Hong Hao, chief China strategist for Bocom International, said: “The AIIB initiative is an assault on the post Bretton-Woods system.”
“We believe the yuan’s role in these investments through the AIIB, as well as the gradual decline of the recycle loop from China’s current account to the US treasury to found a new yuan hegemony, have more significant implications” than just an infrastructure investment opportunity, he said.
However, Hong said any significant changes would take a long time as the initial size of overseas investment that the AIIB would make would be small.
Over the past few decades, China has accumulated the world’s largest forex assets through frequent central bank intervention in a bid to avoid a strong yuan from hurting exporters’ competitiveness. But the huge forex assets have also become a burden for Beijing in recent years, with the country no longer as thirsty for foreign currencies as it was decades ago.
But Chinese central bank officials have insisted they aren’t in a rush to push for the yuan’s globalisation, as how quickly its use will be expanded largely depends on demand.
Debate intensified during the global financial crisis about reforming the international monetary system as the crisis dealt a hard blow to both the US economy and the dollar.
Rather than promote the yuan as a rising star to replace the dollar, central bank governor Zhou Xiaochuan has advocated boosting the status of the Special Drawing Rights (SDR) as a super-sovereign reserve currency.
“Special consideration should be given to giving the SDR a greater role,” he said in an article in 2009, referring to the basket of reserve currencies created by the International Monetary Fund.

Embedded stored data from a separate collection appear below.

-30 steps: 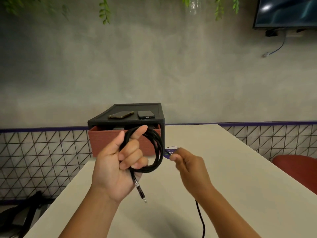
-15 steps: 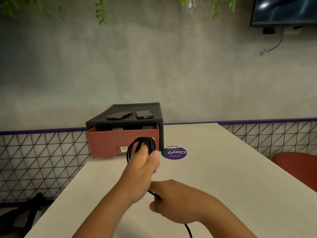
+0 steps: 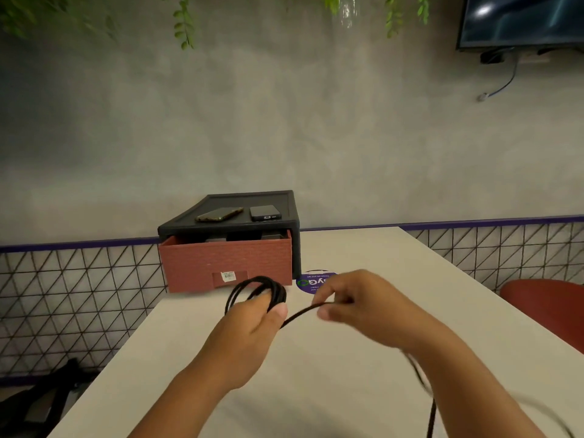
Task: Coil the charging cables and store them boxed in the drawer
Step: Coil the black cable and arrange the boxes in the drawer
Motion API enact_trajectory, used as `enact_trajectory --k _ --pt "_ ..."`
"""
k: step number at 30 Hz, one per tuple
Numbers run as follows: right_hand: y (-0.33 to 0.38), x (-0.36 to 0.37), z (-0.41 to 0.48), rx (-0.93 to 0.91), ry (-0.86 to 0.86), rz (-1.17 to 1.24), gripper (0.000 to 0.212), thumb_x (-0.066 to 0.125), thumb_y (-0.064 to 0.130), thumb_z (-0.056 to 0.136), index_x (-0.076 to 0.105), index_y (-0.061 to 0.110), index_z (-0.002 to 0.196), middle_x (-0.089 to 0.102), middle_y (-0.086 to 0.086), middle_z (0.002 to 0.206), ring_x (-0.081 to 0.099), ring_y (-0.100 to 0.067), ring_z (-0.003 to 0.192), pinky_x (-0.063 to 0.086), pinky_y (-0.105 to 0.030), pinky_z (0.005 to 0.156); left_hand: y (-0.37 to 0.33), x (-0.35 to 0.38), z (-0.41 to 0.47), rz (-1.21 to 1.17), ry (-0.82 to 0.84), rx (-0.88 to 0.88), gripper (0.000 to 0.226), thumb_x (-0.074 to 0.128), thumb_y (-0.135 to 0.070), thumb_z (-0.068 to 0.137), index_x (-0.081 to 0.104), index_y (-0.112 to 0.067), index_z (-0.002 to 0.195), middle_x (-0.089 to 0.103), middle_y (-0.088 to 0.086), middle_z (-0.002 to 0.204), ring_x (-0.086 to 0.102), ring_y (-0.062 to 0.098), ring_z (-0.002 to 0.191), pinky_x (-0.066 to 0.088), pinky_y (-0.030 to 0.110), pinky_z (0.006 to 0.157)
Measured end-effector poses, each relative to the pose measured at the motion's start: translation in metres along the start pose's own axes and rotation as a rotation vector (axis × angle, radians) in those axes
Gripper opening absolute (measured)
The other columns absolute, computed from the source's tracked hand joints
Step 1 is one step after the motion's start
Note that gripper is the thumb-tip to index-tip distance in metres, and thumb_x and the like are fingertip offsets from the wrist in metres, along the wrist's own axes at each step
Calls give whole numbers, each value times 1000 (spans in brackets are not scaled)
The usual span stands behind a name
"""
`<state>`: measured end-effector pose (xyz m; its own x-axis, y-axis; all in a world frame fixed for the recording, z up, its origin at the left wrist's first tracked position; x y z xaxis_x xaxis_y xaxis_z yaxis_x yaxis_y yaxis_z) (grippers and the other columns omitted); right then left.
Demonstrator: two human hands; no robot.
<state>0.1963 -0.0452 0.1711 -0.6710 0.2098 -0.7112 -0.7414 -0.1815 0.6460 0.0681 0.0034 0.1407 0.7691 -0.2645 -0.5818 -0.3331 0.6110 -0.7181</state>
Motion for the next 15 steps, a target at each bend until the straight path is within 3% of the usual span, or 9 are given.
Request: enact_trajectory --k 2,5,7,9,10,13,15 --pt "-1 -24 1 -49 -130 4 26 68 23 83 60 38 65 55 26 51 50 7 54 36 -8 53 -2 3 -1 -428 61 -52 34 51 -49 77 67 -21 86 39 -6 57 32 10 50 31 19 51" --pt "2 -38 3 -124 -269 47 22 65 25 85 60 35 65 59 18 58 50 4 57 37 -9 55 -20 8 -2 -693 160 -30 32 61 -42 71 74 -18 86 26 -8 46 20 5 40 19 17 42" --pt "2 -35 4 -138 -326 97 25 56 43 86 65 26 70 56 12 59 46 0 56 34 -13 54 -23 7 -2 -860 170 -42 34 73 -42 61 74 -14 81 26 -10 42 20 5 36 20 19 40" --pt "6 -22 3 -174 -328 188 53 37 62 84 68 19 79 55 14 58 45 2 56 34 -12 55 -27 5 -1 -1026 163 -41 43 84 -47 51 70 -12 71 27 -10 38 21 4 31 26 19 38" --pt "8 -14 1 -198 -316 282 57 32 63 84 68 18 82 56 20 58 47 5 57 36 -9 57 -28 4 -1 -1093 154 -37 45 86 -48 49 67 -12 67 27 -11 37 22 3 29 28 19 37" --pt "16 12 1 -237 -247 430 78 29 79 76 64 11 93 50 25 57 47 6 56 35 -6 55 -32 0 -1 -1211 113 -31 44 88 -47 45 60 -16 57 28 -12 34 23 2 27 31 16 36" --pt "23 20 2 -260 -249 445 75 32 84 71 63 20 95 52 23 62 47 4 56 34 -8 53 -32 -1 -1 -1251 99 -33 44 88 -46 46 57 -17 55 29 -12 34 25 1 27 31 15 36"
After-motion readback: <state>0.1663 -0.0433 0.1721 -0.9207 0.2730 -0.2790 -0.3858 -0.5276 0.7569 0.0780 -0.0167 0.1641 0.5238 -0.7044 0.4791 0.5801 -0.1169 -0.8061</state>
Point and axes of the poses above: each hand's wrist, its own z-axis towards the middle knuckle, its own x-axis out of the palm, y = z × x, the point moved 10 cm from there along z, towards the middle knuckle
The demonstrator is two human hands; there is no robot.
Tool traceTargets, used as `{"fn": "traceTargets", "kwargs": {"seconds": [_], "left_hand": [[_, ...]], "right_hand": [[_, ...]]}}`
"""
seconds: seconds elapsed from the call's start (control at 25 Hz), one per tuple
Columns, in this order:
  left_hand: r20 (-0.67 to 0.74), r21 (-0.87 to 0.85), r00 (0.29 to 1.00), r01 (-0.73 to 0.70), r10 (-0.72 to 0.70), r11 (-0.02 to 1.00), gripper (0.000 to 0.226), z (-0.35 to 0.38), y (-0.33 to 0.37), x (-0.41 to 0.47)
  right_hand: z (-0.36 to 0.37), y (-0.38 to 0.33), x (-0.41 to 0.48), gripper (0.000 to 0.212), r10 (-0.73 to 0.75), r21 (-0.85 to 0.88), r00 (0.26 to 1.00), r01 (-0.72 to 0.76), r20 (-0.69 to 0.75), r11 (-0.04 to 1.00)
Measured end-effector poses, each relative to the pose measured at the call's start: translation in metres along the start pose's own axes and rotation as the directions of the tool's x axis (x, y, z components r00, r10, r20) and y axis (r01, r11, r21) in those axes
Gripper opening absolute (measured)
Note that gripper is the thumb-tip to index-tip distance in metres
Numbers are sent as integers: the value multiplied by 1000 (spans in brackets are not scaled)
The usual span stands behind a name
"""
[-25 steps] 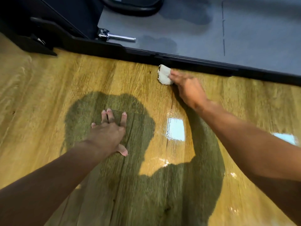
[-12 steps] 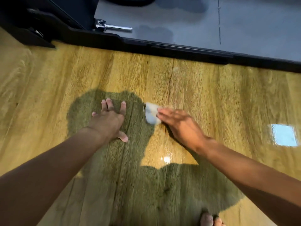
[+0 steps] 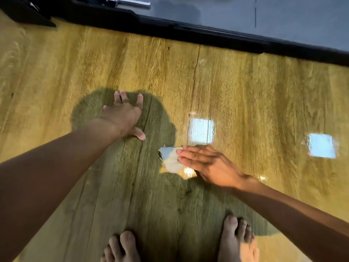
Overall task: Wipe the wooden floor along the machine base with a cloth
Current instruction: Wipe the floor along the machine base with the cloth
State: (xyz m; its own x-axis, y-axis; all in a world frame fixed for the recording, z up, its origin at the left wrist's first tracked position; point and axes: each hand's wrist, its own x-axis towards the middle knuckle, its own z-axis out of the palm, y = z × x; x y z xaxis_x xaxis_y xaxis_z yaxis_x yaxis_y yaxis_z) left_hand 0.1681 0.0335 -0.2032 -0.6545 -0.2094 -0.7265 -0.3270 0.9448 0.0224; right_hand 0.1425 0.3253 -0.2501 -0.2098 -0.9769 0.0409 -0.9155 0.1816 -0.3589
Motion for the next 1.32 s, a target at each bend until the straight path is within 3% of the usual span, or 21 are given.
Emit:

Zhou had made it clear that Beijing wanted to introduce “more multilateralism”, rather than to establish a new system, Citigroup economist David Lubin said. “The argument that the AIIB is the stepping-stone to create an alternative to the Bretton Woods system … is wrong,” he told the South China Morning Post.
Beijing’s near term goal is to push for the yuan to be included in the IMF’s SDR basket in October. The basket is comprised of four currencies: the dollar, the sterling, the yen and the euro.
According to a survey of 72 central banks responsible for US$5.9 trillion in reserves, the yuan is expected to represent 10 per cent of global reserves by 2025, up from a 2.9 per cent share by the end of this year.
More than half of the central banks said they were either investing in yuan assets or considering to do so, although they retained concerns over its convertibility, the liquidity of markets, and the quality of credit in some cases, said a joint report by Central Banking and HSBC on April 13.
However, risks remain. Peking University Professor Huang Yiping said the yuan’s globalisation and China’s successful execution of its overseas investment plans faced several challenges. Some high-profile development plans rolled out domestically had failed to generate sound returns, he said.
The “Go West” drive unveiled in 1999, for example, which drove trillions of yuan into infrastructure and other projects in China’s poor, western region, turned out to be disappointing. The region generates only a fifth of China’s gross domestic product.
“Despite strong determination, we could lack efficiency and quality,” Huang said. “If the old mindsets are followed, the new go-out plans may become just an international version” of the earlier drive.